_Exercise details_.
Among the lines below, return each one that contains the word "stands".

_Listed records_.
──────
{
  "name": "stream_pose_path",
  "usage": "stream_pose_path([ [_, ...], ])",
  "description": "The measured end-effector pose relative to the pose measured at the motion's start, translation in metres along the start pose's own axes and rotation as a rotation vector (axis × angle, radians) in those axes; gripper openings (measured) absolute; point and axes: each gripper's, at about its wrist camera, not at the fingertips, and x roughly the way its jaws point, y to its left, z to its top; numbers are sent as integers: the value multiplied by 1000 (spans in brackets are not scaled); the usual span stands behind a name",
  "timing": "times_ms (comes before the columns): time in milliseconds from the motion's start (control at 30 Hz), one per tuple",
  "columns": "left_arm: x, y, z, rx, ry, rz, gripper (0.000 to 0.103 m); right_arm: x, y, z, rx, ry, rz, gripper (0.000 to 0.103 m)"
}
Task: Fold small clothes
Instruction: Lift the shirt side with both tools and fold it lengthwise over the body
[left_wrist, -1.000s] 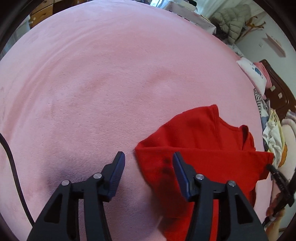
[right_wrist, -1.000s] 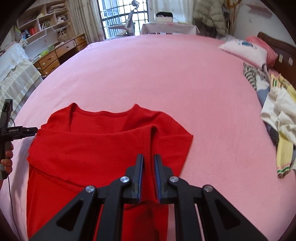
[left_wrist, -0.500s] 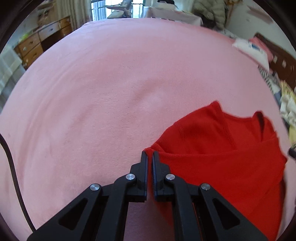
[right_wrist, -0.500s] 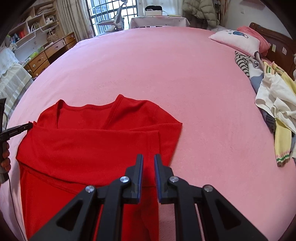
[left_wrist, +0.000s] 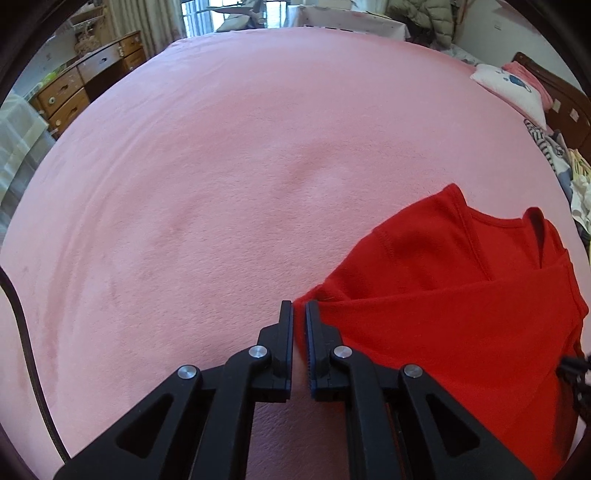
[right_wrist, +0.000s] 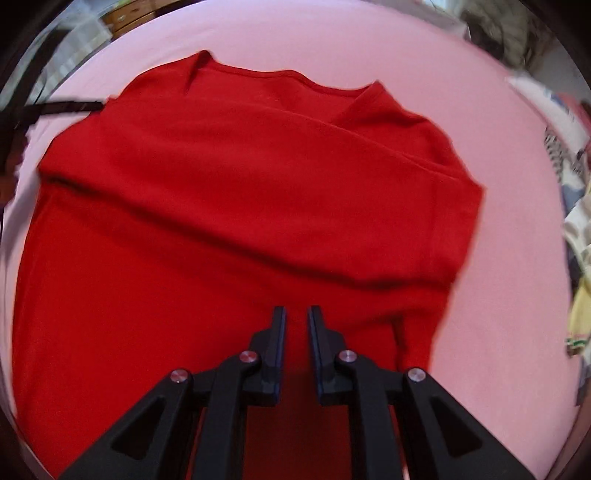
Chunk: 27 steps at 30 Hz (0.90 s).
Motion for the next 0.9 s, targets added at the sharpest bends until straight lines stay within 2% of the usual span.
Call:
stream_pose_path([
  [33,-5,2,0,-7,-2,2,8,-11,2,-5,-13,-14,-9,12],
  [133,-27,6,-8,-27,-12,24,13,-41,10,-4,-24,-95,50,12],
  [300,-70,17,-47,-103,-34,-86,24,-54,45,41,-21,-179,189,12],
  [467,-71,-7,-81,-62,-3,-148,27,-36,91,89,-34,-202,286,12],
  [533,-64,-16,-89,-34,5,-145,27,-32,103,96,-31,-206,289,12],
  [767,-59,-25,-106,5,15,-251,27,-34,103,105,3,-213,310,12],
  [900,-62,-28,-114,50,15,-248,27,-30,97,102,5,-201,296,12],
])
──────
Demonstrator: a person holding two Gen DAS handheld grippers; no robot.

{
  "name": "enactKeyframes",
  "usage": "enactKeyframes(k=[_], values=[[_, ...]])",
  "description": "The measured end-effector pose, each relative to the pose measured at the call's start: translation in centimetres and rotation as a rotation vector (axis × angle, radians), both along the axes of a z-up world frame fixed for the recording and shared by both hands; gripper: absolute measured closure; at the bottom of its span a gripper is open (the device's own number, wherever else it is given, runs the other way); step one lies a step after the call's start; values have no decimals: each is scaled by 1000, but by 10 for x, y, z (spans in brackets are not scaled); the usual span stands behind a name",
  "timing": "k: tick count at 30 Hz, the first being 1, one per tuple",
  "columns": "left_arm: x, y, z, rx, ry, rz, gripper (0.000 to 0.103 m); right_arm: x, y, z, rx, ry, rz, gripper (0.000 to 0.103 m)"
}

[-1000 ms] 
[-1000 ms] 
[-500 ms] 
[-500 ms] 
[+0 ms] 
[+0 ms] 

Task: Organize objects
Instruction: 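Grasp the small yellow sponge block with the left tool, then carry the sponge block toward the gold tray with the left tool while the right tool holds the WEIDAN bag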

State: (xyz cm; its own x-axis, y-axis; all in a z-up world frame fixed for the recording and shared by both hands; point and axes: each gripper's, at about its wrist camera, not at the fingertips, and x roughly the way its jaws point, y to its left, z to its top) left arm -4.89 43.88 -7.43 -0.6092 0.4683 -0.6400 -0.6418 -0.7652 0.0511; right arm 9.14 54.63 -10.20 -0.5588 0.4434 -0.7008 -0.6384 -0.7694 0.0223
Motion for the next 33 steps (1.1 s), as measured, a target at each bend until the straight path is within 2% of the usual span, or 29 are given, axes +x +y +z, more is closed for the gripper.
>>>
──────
_Task output_.
  "description": "The measured end-effector pose relative to the pose measured at the motion's start, translation in metres along the start pose's own axes and rotation as a rotation vector (axis × angle, radians) in those axes; gripper openings (measured) absolute; point and axes: each gripper's, at about its wrist camera, not at the fingertips, and x roughly the way its jaws point, y to its left, z to its top; numbers are sent as integers: the value multiplied by 1000 (spans in brackets are not scaled); the usual span stands behind a name",
  "description": "The measured end-effector pose, each relative to the pose measured at the call's start: translation in centimetres and rotation as a rotation vector (axis × angle, radians), both along the axes of a z-up world frame fixed for the recording and shared by both hands; gripper: absolute measured closure; at the bottom of its span a gripper is open (the device's own number, wherever else it is given, runs the other way); step one lies a step after the call's start; values have no decimals: each is scaled by 1000, but by 10 for x, y, z (spans in brackets are not scaled); the usual span stands behind a name",

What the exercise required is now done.